● Requirement
Look below for the lines from the one with "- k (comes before" to the one with "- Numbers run", and copy exactly those lines, both ends included.

▬▬▬▬▬▬

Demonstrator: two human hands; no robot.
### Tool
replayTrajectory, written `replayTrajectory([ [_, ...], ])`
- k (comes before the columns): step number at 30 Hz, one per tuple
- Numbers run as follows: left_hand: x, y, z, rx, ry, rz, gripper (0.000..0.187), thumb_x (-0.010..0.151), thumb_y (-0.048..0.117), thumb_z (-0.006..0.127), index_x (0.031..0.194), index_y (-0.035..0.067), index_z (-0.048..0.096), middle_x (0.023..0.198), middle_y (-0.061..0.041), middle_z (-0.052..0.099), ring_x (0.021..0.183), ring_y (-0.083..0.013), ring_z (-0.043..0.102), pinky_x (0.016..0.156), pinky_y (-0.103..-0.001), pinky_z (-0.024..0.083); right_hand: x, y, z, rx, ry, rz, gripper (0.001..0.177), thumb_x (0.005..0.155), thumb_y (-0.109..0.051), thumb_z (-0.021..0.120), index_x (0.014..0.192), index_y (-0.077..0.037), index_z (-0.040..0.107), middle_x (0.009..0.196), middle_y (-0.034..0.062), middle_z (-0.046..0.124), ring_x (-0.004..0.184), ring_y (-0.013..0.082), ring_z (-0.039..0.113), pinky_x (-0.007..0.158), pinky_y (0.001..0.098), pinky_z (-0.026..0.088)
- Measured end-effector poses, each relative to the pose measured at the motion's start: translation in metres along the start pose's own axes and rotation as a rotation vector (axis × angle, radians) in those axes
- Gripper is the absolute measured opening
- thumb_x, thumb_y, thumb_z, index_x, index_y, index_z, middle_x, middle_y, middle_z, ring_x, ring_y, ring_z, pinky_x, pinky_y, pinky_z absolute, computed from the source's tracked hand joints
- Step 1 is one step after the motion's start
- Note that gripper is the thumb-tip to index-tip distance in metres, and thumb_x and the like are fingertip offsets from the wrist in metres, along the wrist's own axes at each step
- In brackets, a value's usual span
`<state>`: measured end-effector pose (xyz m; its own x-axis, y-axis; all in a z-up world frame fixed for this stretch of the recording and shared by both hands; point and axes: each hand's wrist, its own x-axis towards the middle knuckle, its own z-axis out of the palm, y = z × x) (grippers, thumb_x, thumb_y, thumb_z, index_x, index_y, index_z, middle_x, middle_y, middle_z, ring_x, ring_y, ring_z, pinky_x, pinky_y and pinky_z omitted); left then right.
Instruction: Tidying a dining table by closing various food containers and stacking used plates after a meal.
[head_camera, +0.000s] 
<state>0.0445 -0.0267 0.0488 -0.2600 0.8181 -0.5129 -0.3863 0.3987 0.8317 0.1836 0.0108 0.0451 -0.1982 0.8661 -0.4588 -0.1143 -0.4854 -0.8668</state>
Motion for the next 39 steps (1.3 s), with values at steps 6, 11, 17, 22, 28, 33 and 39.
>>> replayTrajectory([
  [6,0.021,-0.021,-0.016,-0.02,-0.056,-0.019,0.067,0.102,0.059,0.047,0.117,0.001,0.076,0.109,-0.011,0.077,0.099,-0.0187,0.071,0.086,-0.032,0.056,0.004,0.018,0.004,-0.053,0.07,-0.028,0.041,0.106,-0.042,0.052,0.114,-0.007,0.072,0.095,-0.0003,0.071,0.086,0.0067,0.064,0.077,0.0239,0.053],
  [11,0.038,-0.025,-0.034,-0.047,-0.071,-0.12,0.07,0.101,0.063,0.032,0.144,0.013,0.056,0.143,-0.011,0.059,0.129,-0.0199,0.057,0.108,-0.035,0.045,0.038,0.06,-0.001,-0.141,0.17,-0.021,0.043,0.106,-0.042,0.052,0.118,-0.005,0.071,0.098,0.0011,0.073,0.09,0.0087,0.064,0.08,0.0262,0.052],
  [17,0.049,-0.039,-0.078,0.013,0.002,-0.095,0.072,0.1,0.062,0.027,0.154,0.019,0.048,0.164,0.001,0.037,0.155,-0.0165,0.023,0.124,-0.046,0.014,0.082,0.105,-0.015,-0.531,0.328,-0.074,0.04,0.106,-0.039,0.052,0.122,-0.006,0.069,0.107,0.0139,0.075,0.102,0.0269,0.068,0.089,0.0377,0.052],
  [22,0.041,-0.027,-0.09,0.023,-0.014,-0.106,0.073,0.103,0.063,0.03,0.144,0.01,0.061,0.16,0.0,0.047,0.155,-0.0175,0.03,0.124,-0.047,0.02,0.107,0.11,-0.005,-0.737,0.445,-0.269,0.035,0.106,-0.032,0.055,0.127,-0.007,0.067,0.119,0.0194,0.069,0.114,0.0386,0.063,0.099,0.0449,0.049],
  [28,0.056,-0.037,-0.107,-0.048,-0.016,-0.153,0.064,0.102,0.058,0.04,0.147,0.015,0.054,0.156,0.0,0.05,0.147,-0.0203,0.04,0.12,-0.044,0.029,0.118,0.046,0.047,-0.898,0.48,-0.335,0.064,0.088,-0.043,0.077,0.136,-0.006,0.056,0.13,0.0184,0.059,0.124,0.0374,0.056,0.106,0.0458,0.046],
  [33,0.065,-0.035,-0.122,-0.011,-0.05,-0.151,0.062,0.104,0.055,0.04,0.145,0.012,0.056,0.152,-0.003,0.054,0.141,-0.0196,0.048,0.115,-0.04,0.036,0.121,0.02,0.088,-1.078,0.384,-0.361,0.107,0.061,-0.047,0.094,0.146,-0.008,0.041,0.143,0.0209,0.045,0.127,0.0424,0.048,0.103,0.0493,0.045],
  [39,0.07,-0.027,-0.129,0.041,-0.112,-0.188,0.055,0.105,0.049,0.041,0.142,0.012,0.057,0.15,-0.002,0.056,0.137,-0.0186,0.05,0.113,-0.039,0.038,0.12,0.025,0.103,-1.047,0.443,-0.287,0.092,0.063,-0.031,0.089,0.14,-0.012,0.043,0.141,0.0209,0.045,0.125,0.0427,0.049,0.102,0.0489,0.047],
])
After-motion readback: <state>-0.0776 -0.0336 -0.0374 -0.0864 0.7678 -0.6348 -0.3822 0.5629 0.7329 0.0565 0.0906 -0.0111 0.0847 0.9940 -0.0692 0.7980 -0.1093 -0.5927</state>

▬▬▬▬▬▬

● Answer space
- k (comes before the columns): step number at 30 Hz, one per tuple
- Numbers run as follows: left_hand: x, y, z, rx, ry, rz, gripper (0.000..0.187), thumb_x (-0.010..0.151), thumb_y (-0.048..0.117), thumb_z (-0.006..0.127), index_x (0.031..0.194), index_y (-0.035..0.067), index_z (-0.048..0.096), middle_x (0.023..0.198), middle_y (-0.061..0.041), middle_z (-0.052..0.099), ring_x (0.021..0.183), ring_y (-0.083..0.013), ring_z (-0.043..0.102), pinky_x (0.016..0.156), pinky_y (-0.103..-0.001), pinky_z (-0.024..0.083); right_hand: x, y, z, rx, ry, rz, gripper (0.001..0.177), thumb_x (0.005..0.155), thumb_y (-0.109..0.051), thumb_z (-0.021..0.120), index_x (0.014..0.192), index_y (-0.077..0.037), index_z (-0.040..0.107), middle_x (0.009..0.196), middle_y (-0.034..0.062), middle_z (-0.046..0.124), ring_x (-0.004..0.184), ring_y (-0.013..0.082), ring_z (-0.039..0.113), pinky_x (-0.007..0.158), pinky_y (0.001..0.098), pinky_z (-0.026..0.088)

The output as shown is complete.